** Exercise objective **
Repeat each line of the material exactly.

** Input data **
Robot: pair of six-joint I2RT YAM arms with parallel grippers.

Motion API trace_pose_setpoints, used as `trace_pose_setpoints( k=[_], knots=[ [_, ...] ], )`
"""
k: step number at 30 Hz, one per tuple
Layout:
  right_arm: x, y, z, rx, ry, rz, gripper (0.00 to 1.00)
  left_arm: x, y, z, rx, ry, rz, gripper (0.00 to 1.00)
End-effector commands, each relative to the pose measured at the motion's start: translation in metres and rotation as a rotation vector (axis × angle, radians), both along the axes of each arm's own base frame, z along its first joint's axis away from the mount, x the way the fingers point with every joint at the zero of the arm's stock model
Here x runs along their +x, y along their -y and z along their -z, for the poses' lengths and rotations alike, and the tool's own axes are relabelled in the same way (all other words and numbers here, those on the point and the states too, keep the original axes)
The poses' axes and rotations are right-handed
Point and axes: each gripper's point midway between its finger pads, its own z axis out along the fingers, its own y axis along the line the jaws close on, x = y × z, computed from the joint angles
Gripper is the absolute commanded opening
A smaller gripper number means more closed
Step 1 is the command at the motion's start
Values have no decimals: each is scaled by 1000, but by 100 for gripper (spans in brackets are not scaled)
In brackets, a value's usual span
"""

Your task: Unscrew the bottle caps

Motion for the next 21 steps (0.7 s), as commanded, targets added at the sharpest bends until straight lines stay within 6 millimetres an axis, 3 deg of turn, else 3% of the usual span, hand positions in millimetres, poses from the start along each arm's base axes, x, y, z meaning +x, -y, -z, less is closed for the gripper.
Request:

** Response to the exercise **
Robot: pair of six-joint I2RT YAM arms with parallel grippers.

Motion API trace_pose_setpoints, used as `trace_pose_setpoints( k=[_], knots=[ [_, ...] ], )`
"""
k: step number at 30 Hz, one per tuple
Layout:
  right_arm: x, y, z, rx, ry, rz, gripper (0.00 to 1.00)
  left_arm: x, y, z, rx, ry, rz, gripper (0.00 to 1.00)
End-effector commands, each relative to the pose measured at the motion's start: translation in metres and rotation as a rotation vector (axis × angle, radians), both along the axes of each arm's own base frame, z along its first joint's axis away from the mount, x the way the fingers point with every joint at the zero of the arm's stock model
Here x runs along their +x, y along their -y and z along their -z, for the poses' lengths and rotations alike, and the tool's own axes are relabelled in the same way (all other words and numbers here, those on the point and the states too, keep the original axes)
The poses' axes and rotations are right-handed
Point and axes: each gripper's point midway between its finger pads, its own z axis out along the fingers, its own y axis along the line the jaws close on, x = y × z, computed from the joint angles
Gripper is the absolute commanded opening
A smaller gripper number means more closed
Step 1 is the command at the motion's start
Values have no decimals: each is scaled by 1000, but by 100 for gripper (spans in brackets are not scaled)
In brackets, a value's usual span
"""

Your task: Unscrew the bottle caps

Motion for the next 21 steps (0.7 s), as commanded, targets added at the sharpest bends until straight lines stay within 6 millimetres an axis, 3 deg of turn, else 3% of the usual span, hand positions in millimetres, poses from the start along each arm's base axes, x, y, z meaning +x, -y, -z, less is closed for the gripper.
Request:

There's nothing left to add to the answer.